Try it:
Your job is to return the whole listing unchanged while skipping its images.

Supplied data:
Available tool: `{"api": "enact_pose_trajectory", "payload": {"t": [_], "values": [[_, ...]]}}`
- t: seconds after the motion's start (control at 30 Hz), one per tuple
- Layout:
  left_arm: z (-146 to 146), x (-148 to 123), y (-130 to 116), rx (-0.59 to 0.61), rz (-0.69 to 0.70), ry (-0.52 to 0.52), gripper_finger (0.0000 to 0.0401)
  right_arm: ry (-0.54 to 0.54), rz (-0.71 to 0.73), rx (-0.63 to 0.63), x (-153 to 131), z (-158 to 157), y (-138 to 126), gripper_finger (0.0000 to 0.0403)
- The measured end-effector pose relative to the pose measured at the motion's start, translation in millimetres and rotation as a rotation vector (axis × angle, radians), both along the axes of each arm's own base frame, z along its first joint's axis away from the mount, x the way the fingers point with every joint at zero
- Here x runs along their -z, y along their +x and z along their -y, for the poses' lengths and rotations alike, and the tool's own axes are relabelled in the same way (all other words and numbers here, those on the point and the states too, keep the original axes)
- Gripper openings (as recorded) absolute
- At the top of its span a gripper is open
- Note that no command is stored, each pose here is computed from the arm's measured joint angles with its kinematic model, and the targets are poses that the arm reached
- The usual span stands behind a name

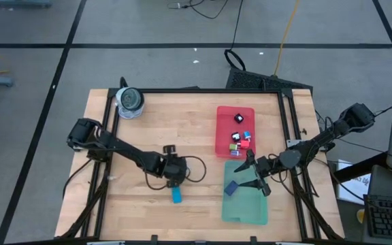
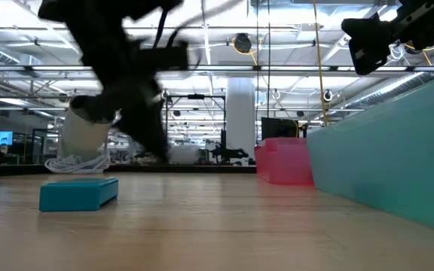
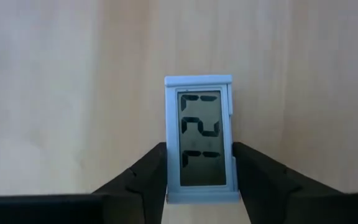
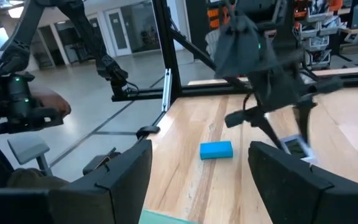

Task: Pick & Place Office items
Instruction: Put the white digital clock into the green bin

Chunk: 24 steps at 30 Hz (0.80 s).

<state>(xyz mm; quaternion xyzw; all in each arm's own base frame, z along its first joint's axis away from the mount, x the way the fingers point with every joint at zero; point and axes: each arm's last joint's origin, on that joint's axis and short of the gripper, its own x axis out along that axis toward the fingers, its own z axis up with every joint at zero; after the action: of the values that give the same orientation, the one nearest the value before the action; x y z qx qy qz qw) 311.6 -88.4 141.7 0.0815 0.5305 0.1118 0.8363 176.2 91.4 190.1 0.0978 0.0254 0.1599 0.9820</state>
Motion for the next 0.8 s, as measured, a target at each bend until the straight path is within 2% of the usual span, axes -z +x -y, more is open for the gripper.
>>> {"api": "enact_pose_trajectory", "payload": {"t": [0.2,0.33,0.4,0.5,0.57,0.67,0.8], "values": [[7,-33,22,0.069,0.095,0.042,0.0153,0.013,0.027,0.002,-3,0,0,0.0254],[12,-54,35,0.067,0.177,0.002,0.0153,0.017,0.04,0.002,-4,0,0,0.0254],[13,-61,39,0.024,0.203,-0.088,0.0153,0.012,0.04,0.002,-4,0,0,0.0254],[11,-69,50,-0.013,0.264,-0.348,0.0153,-0.026,0.036,0.025,-3,1,0,0.0254],[9,-74,57,-0.001,0.31,-0.485,0.0159,-0.071,0.04,0.061,-2,2,1,0.0254],[12,-81,63,0.083,0.381,-0.584,0.016,-0.135,0.027,0.113,2,3,2,0.0254],[19,-92,70,0.258,0.473,-0.655,0.0153,-0.172,-0.012,0.128,10,1,5,0.0254]]}}
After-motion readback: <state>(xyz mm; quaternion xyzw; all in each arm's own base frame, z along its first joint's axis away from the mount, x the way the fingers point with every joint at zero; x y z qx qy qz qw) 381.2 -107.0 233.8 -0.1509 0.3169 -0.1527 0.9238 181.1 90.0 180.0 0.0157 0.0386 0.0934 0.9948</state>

Answer space:
Available tool: `{"api": "enact_pose_trajectory", "payload": {"t": [_], "values": [[_, ...]]}}`
- t: seconds after the motion's start (control at 30 Hz), one per tuple
- Layout:
  left_arm: z (-146 to 146), x (-148 to 123), y (-130 to 116), rx (-0.59 to 0.61), rz (-0.69 to 0.70), ry (-0.52 to 0.52), gripper_finger (0.0000 to 0.0401)
  right_arm: ry (-0.54 to 0.54), rz (-0.71 to 0.73), rx (-0.63 to 0.63), x (-153 to 131), z (-158 to 157), y (-138 to 126), gripper_finger (0.0000 to 0.0403)
- The measured end-effector pose relative to the pose measured at the motion's start, translation in millimetres and rotation as a rotation vector (axis × angle, radians), both along the axes of each arm's own base frame, z along its first joint's axis away from the mount, x the way the fingers point with every joint at zero
- Here x runs along their -z, y along their +x and z along their -y, for the poses' lengths and rotations alike, and the tool's own axes are relabelled in the same way (all other words and numbers here, those on the point and the states too, keep the original axes)
- Gripper openings (as recorded) absolute
- At the top of its span a gripper is open
- Note that no command is stored, each pose here is computed from the arm's measured joint angles with its kinematic model, and the targets are poses that the arm reached
- The usual span stands behind a name


Task: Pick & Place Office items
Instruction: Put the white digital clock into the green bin

Chunk: 24 steps at 30 Hz (0.80 s).

<state>(xyz mm; quaternion xyzw; all in each arm's own base frame, z along its first joint's axis away from the mount, x the way the fingers point with every joint at zero; point and axes: each arm's last joint's origin, on that joint's axis and short of the gripper, its own x axis out along that axis toward the fingers, its own z axis up with every joint at zero; after the action: of the values that give the same orientation, the one nearest the value before the action; x y z qx qy qz qw) 311.6 -88.4 141.7 0.0815 0.5305 0.1118 0.8363 176.2 91.4 190.1 0.0978 0.0254 0.1599 0.9820</state>
Motion for the next 0.8 s, as measured, a target at each bend until the straight path is within 2% of the usual span, axes -z +x -y, more is open for the gripper.
>>> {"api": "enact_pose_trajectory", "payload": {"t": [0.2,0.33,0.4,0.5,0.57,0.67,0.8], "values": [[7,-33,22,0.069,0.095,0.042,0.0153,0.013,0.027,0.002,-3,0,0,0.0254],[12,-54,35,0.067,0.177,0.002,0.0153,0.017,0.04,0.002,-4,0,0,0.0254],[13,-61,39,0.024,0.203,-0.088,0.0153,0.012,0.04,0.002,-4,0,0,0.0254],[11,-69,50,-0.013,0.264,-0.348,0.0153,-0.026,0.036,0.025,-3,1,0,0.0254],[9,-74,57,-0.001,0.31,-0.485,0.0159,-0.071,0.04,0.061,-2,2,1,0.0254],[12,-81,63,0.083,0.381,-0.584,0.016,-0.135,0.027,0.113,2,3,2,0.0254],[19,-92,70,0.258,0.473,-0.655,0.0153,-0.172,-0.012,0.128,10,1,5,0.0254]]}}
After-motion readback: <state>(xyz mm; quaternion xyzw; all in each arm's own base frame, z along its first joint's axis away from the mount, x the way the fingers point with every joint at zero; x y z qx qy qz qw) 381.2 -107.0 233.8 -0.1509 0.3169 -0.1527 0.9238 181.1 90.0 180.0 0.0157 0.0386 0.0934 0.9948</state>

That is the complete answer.